The CEO of the plant’s owner Holtec, Kris Singh, said the work to restart the nuclear reactor “is a testament to the national consensus and our collective will to harness nuclear energy to meet the galloping demand for power in our country.”
Holtec is also working to build two smaller reactors at the site and hopes to bring them online in the early 2030s.
Decisions to close other plants are being reversed. Earlier this month, the California Coastal Commission came to an agreement with Pacific Gas & Electric to operate Diablo Canyon — the state’s only active nuclear power plant — for at least five more years. Governor Gavin Newsom persuaded the company to abandon a plan to close the plant this year.
Mr. Abrajano says many big companies that need a lot of power have made significant commitments in terms of decarbonization. They are looking for ways to get the power they need without emitting more carbon into the atmosphere, and see nuclear as the only way to get a reliable source of clean, sustainable power.
Tech giants like Amazon, Google and Meta are leading the push for the development of nuclear power plants. Microsoft is contracting Constellation Energy to restart the mothballed Unit One reactor at the Three Mile Island facility in Pennsylvania that went offline in 2019.
Unit Two — which suffered a partial meltdown in 1979 — will not be restarted. The Three Mile Island incident put the industry on the defensive for decades as the threat of a catastrophic event turned the public against nuclear power.
But support for nuclear has started growing again. “For a long time, the industry was underwater in terms of support,” Mr. Abrajano says. “But starting a few years ago, we started to see those numbers shift.” He says the percentage of Americans supporting the nuclear power industry now hovers in the mid-sixties.
Mr. Abrajano says today’s reactors are much safer than those built in the 1960s. “If you look at the safety, I think a lot of people are recognizing that it really is a safe electricity generator,” Mr. Abrajano says.
Morgan Stanley expects global nuclear capacity could more than double by 2050 and investments in nuclear power could reach $2.2 trillion in the next 25 years. That is up 40 percent from what it estimated a year earlier.
“The dual imperatives of decarbonization and energy security are making the nuclear renaissance a truly global investment theme,” a Morgan Stanley researcher, Tim Chan, said in a release.
All the money being spent to develop, build, and overhaul nuclear facilities does not guarantee that things will pan out.
The global consultants at HKA report nuclear construction has a “comparatively poor” record when compared to fossil fuel plants on cost issues. Problems have included construction delays, cost overruns, and skill gaps because the country has gone for so long without meaningful nuclear projects.
Mr.
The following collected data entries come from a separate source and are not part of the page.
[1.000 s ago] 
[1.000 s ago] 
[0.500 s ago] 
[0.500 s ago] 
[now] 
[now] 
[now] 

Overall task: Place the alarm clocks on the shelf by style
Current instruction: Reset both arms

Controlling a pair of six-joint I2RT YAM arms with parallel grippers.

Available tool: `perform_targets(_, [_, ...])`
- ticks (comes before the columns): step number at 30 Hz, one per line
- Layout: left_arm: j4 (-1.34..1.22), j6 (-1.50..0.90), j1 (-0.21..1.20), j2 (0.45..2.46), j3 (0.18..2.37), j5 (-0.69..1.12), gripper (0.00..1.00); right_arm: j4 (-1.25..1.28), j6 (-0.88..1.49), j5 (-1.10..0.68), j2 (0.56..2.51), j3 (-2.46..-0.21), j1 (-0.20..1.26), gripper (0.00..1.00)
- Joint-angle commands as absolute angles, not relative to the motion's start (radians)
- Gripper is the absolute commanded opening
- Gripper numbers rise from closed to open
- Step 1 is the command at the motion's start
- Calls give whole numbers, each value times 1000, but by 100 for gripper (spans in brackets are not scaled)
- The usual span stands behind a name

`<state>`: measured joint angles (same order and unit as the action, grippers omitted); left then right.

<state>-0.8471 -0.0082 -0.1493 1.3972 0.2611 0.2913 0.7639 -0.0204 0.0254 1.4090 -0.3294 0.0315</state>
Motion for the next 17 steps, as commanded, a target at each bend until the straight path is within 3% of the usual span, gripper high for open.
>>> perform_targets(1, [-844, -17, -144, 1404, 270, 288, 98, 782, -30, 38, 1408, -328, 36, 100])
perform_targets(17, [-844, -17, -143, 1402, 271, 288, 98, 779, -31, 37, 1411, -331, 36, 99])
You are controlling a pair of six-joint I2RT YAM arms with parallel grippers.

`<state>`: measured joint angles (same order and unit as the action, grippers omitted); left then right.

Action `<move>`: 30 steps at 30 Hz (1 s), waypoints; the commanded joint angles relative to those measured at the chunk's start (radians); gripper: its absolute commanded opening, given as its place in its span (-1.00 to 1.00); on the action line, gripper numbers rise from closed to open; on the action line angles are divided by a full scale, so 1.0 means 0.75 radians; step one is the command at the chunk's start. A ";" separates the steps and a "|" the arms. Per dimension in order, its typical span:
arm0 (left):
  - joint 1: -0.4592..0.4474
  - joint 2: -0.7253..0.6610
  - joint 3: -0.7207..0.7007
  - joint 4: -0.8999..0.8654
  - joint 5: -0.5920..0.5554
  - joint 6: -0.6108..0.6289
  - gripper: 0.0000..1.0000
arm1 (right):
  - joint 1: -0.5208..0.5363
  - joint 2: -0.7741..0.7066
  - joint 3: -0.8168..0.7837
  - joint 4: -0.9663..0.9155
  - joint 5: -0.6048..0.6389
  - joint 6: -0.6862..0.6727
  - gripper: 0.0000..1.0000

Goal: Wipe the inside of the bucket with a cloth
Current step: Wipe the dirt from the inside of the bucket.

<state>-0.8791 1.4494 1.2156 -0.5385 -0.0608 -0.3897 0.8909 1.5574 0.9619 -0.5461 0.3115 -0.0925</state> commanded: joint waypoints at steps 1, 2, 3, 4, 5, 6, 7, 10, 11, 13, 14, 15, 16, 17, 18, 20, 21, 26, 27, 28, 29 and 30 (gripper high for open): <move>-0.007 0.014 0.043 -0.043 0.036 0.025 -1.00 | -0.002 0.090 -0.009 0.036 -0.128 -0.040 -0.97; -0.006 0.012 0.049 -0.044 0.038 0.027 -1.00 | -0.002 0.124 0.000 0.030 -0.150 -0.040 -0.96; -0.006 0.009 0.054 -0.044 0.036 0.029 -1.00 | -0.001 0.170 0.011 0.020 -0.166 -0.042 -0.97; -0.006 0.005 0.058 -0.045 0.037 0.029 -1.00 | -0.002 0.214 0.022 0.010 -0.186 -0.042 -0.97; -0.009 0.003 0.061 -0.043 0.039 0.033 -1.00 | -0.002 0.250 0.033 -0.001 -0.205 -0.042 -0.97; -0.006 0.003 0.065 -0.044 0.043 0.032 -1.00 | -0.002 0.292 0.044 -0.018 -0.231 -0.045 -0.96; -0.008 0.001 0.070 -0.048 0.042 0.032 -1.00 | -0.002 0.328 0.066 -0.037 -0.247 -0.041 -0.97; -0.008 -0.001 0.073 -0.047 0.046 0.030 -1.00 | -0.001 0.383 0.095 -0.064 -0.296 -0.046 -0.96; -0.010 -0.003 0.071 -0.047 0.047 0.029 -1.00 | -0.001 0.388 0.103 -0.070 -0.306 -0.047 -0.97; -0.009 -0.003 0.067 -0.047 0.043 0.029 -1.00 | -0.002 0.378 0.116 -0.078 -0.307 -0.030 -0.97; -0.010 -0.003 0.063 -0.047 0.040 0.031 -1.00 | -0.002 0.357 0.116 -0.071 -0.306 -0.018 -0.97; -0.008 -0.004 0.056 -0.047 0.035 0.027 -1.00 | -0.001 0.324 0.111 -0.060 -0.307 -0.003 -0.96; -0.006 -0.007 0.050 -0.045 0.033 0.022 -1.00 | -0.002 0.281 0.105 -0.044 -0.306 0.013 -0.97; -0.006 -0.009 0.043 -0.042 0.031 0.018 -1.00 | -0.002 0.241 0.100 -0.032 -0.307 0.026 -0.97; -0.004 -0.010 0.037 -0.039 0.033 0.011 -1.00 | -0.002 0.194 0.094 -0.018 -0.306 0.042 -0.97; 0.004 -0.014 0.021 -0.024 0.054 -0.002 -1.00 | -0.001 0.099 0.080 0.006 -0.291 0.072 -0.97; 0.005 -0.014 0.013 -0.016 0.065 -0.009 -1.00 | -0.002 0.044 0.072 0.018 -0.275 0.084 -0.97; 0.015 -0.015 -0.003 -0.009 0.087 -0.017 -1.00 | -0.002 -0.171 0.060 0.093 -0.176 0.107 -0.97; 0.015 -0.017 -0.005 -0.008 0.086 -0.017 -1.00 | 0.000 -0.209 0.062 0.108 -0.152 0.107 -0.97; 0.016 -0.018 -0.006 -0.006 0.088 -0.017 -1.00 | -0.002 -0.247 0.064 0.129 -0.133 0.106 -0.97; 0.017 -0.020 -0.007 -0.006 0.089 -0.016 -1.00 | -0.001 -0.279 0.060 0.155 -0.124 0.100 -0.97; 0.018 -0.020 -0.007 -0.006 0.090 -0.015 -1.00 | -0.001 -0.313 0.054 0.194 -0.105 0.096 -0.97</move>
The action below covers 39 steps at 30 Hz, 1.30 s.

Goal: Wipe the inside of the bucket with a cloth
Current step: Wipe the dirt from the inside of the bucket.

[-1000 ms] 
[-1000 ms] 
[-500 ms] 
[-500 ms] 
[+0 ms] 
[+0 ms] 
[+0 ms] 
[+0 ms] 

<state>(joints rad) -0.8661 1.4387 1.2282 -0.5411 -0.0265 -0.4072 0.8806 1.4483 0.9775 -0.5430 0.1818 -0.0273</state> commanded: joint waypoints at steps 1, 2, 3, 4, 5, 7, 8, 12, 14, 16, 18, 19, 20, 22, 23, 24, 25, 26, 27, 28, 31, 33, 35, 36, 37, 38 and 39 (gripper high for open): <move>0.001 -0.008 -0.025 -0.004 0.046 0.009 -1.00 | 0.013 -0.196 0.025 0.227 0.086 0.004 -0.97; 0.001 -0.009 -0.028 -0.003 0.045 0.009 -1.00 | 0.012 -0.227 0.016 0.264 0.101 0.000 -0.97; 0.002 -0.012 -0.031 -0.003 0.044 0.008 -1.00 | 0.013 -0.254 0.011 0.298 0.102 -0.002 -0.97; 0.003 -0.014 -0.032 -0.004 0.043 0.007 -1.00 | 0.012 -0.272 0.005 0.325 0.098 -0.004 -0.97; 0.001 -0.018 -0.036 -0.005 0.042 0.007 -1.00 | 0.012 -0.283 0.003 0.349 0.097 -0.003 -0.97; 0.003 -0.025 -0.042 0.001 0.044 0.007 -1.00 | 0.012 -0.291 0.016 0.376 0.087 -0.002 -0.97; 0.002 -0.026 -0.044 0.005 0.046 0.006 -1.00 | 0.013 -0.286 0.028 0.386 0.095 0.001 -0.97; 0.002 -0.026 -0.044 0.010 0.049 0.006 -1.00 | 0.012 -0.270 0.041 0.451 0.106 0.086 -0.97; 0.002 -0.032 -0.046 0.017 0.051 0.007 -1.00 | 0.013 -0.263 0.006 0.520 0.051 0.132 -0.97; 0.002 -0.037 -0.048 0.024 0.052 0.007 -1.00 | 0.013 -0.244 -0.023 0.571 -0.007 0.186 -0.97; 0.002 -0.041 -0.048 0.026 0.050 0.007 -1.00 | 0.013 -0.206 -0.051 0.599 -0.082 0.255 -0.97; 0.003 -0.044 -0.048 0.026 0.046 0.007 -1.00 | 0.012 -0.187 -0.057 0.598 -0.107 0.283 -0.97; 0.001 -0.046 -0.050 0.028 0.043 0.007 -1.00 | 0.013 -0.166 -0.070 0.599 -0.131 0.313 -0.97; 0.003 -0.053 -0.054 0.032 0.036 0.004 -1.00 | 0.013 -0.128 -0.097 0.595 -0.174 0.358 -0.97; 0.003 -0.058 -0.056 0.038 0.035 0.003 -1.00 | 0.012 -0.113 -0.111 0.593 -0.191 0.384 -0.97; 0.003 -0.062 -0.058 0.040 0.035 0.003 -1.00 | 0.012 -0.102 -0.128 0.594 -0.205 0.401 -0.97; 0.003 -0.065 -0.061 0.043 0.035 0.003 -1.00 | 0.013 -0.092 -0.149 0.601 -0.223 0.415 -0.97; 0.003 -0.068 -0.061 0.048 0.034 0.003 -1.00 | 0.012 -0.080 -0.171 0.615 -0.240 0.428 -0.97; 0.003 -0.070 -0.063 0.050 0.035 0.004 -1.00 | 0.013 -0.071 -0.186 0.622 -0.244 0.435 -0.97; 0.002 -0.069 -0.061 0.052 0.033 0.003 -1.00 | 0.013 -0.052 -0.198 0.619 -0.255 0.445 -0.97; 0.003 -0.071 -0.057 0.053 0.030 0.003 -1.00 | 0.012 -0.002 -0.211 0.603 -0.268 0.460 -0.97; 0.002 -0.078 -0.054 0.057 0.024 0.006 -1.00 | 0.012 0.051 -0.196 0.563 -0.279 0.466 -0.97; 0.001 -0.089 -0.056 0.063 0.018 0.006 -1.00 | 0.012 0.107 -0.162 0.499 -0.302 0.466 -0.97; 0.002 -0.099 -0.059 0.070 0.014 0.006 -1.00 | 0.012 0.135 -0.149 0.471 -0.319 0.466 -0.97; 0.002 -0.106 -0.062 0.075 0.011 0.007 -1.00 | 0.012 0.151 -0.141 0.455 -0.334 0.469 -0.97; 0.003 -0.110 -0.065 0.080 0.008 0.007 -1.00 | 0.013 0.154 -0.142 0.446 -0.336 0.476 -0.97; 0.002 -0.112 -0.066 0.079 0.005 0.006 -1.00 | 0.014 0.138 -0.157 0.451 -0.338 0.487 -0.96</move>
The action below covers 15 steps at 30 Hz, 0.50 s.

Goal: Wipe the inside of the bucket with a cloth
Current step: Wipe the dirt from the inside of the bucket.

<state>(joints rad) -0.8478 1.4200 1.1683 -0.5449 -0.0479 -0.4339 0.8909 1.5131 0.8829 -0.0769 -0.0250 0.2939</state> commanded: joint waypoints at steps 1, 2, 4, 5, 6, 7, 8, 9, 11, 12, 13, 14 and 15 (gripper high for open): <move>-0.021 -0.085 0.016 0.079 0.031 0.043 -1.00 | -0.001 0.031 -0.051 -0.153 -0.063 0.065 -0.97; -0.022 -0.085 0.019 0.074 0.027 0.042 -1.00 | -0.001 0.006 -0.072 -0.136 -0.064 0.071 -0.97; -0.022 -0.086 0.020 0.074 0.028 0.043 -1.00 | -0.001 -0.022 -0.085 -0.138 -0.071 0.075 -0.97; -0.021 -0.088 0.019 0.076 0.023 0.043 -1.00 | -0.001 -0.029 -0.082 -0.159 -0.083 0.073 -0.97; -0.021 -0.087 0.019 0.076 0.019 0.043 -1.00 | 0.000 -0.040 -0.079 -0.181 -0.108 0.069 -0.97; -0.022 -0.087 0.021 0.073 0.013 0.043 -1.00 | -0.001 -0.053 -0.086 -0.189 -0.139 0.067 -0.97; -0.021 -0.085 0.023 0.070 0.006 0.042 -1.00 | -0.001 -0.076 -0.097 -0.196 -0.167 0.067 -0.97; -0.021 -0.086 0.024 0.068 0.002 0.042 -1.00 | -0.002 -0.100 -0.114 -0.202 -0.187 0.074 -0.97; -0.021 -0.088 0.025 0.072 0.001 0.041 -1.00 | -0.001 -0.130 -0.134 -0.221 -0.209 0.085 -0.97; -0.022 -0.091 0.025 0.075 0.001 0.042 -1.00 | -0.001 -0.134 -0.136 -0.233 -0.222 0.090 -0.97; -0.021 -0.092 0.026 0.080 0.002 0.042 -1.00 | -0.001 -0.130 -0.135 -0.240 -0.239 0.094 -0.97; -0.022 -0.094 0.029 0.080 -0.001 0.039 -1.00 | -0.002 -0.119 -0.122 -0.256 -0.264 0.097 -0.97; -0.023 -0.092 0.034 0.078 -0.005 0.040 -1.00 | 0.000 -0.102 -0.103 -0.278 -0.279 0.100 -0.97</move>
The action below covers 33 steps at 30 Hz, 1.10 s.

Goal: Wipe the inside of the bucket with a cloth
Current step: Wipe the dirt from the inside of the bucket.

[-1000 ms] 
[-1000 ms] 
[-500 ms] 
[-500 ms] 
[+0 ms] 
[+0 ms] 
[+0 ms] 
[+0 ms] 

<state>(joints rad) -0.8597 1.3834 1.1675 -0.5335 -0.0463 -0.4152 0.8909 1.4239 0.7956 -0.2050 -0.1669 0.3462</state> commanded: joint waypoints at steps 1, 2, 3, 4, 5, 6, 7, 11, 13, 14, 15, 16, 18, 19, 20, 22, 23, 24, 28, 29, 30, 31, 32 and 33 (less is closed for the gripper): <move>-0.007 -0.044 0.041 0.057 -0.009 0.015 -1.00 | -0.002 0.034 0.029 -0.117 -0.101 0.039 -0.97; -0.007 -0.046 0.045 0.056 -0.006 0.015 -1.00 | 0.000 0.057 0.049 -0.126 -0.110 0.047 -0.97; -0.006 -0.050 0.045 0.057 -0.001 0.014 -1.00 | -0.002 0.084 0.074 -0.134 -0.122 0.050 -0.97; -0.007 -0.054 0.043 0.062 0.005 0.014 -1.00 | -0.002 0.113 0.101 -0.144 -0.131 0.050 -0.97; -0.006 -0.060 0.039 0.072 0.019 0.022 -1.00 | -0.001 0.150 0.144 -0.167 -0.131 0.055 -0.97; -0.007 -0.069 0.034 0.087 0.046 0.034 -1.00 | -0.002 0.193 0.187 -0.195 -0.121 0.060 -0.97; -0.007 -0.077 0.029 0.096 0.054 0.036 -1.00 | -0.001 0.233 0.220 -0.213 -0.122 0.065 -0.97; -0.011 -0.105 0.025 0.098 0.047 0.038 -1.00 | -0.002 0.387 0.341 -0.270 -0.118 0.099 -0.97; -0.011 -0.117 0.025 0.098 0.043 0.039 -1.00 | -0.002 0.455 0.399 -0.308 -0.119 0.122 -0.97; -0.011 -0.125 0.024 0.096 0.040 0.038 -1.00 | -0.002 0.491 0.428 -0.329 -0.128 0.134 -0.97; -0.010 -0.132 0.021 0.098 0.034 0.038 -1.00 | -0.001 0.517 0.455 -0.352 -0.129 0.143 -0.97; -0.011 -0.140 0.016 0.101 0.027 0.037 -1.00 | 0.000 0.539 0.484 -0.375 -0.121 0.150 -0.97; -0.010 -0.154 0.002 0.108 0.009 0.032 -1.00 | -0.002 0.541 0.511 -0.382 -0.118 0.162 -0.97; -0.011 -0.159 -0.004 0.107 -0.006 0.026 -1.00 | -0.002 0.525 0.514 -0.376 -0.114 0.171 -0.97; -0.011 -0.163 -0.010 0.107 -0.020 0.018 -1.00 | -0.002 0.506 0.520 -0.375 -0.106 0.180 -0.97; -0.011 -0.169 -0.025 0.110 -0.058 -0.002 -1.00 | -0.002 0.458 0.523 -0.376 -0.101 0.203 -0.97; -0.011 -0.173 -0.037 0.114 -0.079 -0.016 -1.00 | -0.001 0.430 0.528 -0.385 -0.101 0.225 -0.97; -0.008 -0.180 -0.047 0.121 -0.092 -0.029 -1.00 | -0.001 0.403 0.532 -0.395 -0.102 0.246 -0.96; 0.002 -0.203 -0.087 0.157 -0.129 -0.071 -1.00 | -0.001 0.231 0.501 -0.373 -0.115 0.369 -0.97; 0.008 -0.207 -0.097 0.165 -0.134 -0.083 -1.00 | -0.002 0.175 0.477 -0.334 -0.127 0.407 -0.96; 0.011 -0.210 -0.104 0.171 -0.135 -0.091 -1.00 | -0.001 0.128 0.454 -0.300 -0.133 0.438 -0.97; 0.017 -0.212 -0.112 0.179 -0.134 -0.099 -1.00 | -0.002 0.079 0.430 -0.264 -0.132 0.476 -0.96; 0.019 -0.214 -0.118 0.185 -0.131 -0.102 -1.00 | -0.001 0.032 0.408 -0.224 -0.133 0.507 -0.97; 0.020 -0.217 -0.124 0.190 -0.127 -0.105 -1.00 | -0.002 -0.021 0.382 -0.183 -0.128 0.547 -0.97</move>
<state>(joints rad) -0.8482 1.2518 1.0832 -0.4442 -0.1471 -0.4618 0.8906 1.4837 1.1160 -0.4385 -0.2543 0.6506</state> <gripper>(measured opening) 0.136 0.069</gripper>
Abrajano expects some shakeup in the years ahead because of the sheer number of players who are jumping into the market.
“There’s always going to be winners and losers. I think we’re up to around 150 different designs, if not more,” Mr. Abrajano says. “It seems like every week there’s somebody else coming into the market with a new design, and look, I don’t think anybody thinks that all of those companies are going to ultimately be successful.”
Mr. Abrajano thinks the companies that will ultimately prevail are those that do a good job of making their way through the regulatory process.
Due to the amount of time it will take to put new nuclear power online, industry watchers expect natural gas to remain a dominant provider of energy for AI data centers for several years to come.
“We believe natural gas will be the primary near-term solution for powering AI data centers due to its speed to market, reliability and flexibility, while nuclear power represents a longer-term clean energy alternative that is likely to gradually increase in importance,” Morgan Stanley’s global head of sustainability research, Stephen Byrd, said.
“Gas and nuclear are likely to play complementary roles.”